You may be on crutches for 6 to 12 weeks immediately after your surgery. Doctors can monitor healing progress using X-rays or MRI scans. During that time, your surgeon works closely with NYU Langone physical therapists to customize a timeline for your return to physical activity.

Arthroscopic Cleansing

Arthroscopic cleansing is a minimally invasive surgical technique doctors use to remove bone chips or loose pieces of cartilage that may be causing pain or affecting a joint’s range of motion. This surgery is often performed at the same time as core decompression, but if the results of diagnostic tests indicate that removing loose pieces of bone or cartilage may improve joint movement, and osteonecrosis is not severe enough to warrant core decompression, arthroscopy may be performed on its own.

Surgeons perform arthroscopy using regional anesthesia. After making small incisions around the joint, a surgeon inserts a pencil-sized instrument called an arthroscope, which has a light and a camera lens at its tip, into one of the incisions. This enables the doctor to view the interior of the joint on a monitor. He or she can detect any damage to the bones where they meet in the joint.

After the arthroscope is positioned correctly, the surgeon inserts small surgical instruments through a second incision and uses them to remove loose pieces of bone or cartilage.

What to Expect After Arthroscopic Cleansing

Arthroscopic surgery is almost always an outpatient procedure, and you can expect to go home within hours of surgery. Most people who have this procedure performed on the hip or knee are able to walk with crutches almost immediately after the procedure.
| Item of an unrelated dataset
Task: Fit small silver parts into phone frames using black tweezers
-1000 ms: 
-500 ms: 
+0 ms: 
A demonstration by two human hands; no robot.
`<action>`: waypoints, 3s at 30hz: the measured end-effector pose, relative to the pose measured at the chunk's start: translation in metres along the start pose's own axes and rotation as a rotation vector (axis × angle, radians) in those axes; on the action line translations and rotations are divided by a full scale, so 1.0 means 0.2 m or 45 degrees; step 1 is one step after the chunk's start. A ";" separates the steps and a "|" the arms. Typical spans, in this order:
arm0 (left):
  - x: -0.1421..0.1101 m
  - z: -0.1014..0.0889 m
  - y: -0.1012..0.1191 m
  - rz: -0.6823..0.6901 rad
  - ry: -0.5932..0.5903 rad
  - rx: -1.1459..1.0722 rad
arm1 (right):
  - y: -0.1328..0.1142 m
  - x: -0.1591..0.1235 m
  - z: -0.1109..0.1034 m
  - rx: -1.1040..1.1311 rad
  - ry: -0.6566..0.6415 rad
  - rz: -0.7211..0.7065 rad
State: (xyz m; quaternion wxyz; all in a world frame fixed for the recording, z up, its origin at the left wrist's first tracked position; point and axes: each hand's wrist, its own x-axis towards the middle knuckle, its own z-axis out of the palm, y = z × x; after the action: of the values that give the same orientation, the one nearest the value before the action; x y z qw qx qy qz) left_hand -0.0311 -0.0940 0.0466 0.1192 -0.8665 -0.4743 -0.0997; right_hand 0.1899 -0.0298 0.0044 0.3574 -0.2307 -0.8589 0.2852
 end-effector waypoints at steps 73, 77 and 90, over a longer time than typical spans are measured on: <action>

Our pain management specialists ensure you have the medication you need to remain comfortable during recovery.

Doctors recommend using crutches for two to three weeks, and your surgeon schedules a follow-up appointment for two weeks after surgery to remove stitches and confirm that the incision wounds are healing. Your surgeon also examines your hip or knee and asks you to move your leg gently in different directions to assess its range of motion after surgery.

Our doctors recommend starting physical therapy in the days after surgery. Physical therapy helps you to rebuild muscle strength, flexibility, and range of motion in the joint.


If an osteonecrosis lesion in the femur, or thighbone, has not spread beyond the hip or knee joint, and if the bones in the joint have not collapsed, a surgeon may perform a procedure called an osteotomy. In this procedure, a surgeon cuts small pieces of bone from the femur at the hip or knee joint, altering the alignment of the limb and therefore changing the way the body’s weight is balanced on the joint.

The goal of this realignment is to redistribute the body’s weight away from the lesion and onto a strong, healthy part of the bone, limiting further damage and preserving the joint.

Surgeons perform osteotomy using general or regional anesthesia. Your doctor can help you decide which approach is best for you.

What to Expect After Osteotomy

After surgery, you remain in the hospital for several days while the bone begins to heal. During this time, our pain management specialists ensure that you recover comfortably and have the medication you need. In addition, a physical therapist visits you and assesses your range of motion. He or she also helps you stand and walk using crutches or a walker.

Doctors schedule a follow-up appointment to remove stitches or staples two weeks after surgery. Crutches or a cane are required for at least six additional weeks.

Doctors recommend starting physical therapy to rebuild strength and range of motion in the hip or knee as soon as you can walk without pain.